Quoyle and his daughters, one of whom is emotionally disturbed, follow Agnis’s advice and land in a stark world that is totally unfamiliar to them. There, Quoyle builds a new life. He finds work as a reporter for the local newspaper, The Gammy Bird, where his assignments are the shipping news and car wrecks. Quoyle thinks that he cannot endure reporting on the latter, but Agnis views his doing so as a necessary rite of passage.
Quoyle eventually fits in, making friends with the owner of The Gammy Bird and with other locals, including Wavey Prowse, a widow with a disabled son. The two find that they are kindred spirits and, for the first time in his life, Quoyle experiences something that approaches contentment and self-acceptance.
In Accordion Crimes, Proulx explores the melting-pot nature of the United States. Her cast of characters is large, making for a complex narrative of epic proportions.
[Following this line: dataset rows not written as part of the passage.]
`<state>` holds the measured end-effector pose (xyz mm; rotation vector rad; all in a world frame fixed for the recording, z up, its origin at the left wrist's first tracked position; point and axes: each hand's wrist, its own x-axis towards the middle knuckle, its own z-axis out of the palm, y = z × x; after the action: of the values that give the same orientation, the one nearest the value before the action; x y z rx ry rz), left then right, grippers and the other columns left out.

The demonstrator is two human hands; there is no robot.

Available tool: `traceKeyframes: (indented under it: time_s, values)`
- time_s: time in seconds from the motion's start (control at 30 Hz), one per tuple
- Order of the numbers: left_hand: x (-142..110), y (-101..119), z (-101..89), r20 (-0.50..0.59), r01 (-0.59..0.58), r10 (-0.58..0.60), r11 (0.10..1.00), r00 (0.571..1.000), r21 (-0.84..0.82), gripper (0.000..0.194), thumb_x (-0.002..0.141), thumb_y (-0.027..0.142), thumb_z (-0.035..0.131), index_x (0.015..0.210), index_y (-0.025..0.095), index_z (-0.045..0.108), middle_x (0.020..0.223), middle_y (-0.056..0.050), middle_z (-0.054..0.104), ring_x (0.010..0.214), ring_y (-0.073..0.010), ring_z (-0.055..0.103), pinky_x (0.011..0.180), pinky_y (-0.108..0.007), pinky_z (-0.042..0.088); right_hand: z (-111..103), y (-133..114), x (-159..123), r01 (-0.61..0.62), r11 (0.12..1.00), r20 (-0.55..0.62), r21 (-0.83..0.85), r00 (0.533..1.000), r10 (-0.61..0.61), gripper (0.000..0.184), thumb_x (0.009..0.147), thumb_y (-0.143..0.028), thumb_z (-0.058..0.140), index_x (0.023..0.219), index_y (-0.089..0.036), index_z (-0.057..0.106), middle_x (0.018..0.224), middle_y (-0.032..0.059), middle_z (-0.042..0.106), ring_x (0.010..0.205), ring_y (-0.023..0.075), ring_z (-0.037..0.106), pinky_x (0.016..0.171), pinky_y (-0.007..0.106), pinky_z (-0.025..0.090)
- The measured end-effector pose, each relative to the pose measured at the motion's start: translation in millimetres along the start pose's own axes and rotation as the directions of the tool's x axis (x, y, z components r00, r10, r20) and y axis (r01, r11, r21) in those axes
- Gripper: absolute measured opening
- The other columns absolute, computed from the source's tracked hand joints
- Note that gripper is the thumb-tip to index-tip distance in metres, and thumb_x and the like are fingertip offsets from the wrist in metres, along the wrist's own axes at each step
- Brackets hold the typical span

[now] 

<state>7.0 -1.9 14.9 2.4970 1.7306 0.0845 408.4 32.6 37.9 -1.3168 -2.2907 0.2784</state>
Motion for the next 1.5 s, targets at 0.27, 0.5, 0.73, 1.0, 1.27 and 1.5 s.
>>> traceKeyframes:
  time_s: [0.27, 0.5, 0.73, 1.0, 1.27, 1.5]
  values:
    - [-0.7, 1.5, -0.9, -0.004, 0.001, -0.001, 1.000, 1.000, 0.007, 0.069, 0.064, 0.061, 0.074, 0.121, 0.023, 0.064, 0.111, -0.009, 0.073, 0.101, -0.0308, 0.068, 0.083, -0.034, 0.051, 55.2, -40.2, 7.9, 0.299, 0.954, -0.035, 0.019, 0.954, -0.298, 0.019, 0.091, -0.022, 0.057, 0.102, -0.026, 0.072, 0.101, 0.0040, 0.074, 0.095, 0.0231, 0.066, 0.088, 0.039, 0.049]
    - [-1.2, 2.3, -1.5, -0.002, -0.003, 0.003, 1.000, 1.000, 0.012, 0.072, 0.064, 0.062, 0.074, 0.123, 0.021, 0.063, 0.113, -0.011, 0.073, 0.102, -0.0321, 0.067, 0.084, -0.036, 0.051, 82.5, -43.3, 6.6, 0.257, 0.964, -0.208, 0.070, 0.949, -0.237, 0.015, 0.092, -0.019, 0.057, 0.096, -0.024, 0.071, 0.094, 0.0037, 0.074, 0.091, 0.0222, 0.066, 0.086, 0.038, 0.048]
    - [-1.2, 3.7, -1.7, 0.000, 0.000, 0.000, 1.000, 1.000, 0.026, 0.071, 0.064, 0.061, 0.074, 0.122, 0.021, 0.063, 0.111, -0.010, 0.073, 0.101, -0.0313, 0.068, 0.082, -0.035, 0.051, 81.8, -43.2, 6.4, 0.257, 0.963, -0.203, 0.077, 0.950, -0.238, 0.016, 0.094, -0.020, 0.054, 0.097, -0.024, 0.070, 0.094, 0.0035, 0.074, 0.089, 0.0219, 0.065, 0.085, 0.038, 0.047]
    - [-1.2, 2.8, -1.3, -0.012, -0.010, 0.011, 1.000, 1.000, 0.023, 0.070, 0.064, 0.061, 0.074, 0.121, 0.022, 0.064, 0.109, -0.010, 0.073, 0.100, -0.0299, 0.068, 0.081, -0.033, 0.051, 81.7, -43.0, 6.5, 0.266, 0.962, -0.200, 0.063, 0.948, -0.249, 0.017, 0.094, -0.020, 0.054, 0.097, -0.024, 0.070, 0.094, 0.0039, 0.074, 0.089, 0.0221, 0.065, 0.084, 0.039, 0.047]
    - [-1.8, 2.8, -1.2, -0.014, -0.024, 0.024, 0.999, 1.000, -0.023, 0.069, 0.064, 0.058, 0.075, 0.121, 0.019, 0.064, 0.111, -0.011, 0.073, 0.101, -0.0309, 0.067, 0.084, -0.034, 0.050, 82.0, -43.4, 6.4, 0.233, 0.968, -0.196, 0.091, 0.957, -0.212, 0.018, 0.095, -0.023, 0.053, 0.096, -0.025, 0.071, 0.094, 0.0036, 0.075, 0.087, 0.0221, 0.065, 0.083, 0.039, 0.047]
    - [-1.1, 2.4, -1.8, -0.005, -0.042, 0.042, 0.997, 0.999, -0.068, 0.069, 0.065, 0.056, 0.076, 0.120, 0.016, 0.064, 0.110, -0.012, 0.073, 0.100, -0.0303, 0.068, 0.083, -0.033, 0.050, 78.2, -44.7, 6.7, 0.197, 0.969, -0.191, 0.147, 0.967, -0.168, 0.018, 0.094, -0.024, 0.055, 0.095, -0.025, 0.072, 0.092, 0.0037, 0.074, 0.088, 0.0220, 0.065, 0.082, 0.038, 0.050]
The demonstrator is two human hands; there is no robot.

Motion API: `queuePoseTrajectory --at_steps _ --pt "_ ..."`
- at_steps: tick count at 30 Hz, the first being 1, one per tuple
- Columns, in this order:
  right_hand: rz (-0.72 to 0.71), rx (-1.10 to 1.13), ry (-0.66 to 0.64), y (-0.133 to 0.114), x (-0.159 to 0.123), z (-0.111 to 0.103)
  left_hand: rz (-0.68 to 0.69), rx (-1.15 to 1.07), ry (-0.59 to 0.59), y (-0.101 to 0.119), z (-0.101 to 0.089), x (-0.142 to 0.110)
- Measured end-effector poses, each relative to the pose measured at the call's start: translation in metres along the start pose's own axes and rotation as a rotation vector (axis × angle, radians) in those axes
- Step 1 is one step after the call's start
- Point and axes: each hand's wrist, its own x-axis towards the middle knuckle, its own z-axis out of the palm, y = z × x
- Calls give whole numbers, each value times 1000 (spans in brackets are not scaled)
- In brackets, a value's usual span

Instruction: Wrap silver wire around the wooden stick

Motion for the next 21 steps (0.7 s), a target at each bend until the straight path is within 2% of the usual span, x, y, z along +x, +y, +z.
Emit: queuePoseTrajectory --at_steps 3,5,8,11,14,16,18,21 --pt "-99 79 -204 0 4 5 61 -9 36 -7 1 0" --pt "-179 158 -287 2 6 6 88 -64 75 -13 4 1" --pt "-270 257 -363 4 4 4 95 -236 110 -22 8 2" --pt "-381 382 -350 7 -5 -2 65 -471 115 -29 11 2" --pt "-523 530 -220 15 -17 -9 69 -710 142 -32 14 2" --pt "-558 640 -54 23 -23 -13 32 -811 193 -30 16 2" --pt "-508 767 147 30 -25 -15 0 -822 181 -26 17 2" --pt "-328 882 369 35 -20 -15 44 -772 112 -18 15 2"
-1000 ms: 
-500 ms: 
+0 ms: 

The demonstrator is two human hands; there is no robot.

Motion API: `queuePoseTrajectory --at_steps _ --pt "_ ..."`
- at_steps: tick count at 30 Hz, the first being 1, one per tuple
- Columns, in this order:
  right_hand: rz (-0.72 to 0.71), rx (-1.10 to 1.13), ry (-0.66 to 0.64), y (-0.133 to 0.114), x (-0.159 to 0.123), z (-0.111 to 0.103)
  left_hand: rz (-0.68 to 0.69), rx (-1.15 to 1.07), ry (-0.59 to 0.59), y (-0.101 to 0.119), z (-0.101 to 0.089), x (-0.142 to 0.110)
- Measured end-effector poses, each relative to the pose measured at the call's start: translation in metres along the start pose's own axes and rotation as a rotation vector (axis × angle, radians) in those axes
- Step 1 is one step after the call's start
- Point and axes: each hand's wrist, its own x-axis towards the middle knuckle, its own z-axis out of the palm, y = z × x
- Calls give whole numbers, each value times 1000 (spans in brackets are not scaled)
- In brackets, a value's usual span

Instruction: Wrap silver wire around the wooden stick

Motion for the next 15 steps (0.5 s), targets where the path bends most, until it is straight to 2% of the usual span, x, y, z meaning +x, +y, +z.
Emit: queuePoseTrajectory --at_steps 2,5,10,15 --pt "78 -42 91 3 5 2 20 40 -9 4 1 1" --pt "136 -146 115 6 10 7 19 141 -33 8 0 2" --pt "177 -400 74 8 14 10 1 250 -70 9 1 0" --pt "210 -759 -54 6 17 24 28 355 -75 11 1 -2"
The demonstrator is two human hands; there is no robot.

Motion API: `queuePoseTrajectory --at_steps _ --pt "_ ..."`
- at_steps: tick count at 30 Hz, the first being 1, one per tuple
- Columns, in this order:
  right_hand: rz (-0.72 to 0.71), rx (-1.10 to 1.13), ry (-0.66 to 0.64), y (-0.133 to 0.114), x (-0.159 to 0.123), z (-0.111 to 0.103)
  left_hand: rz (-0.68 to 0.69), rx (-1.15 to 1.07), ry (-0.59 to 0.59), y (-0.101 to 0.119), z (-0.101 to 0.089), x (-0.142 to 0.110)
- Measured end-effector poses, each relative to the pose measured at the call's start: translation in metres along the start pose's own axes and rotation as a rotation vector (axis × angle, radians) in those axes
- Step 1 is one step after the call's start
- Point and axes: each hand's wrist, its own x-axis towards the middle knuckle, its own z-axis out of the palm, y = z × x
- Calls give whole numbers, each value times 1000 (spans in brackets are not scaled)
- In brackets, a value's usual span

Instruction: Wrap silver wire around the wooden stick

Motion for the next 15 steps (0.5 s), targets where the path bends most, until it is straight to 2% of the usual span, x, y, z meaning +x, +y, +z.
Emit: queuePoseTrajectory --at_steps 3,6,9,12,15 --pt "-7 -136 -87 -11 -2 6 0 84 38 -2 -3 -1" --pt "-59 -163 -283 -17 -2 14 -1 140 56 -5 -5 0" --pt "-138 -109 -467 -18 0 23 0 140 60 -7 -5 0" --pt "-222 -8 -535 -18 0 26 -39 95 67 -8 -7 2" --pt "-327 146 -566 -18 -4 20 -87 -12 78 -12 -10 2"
The story focuses on the successive owners of a green accordion that was made in Sicily and, over the century from around 1890 to the 1990’s, is owned by people in the United States in places ranging from Louisiana and Texas to Minnesota and Illinois. Each of the eight chapters in the novel focuses on someone who has possession of the instrument.
The accordion is made a by Sicilian accordion maker who, with his son, Silvano, is about to set sail for the New World, and the instrument comes to America with them. Lured to New Orleans, probably by a pitchman employed to find greenhorns about to sail for the United States and divert them to that city, where they are needed as cheap laborers, the accordion maker is soon beaten to death by people who hate Italians. Silvano, blaming himself for his father’s death, attempts to mask his Italian heritage and changes his name to Bob Joe. In time, the green accordion passes on to his black friend, Polio, who soon dies, as do most of the people involved with the instrument. The green accordion is ultimately found by two children in a Dumpster in the 1990’s. They fish it out, place it on a highway, and watch an eighteen-wheeler run over and destroy it.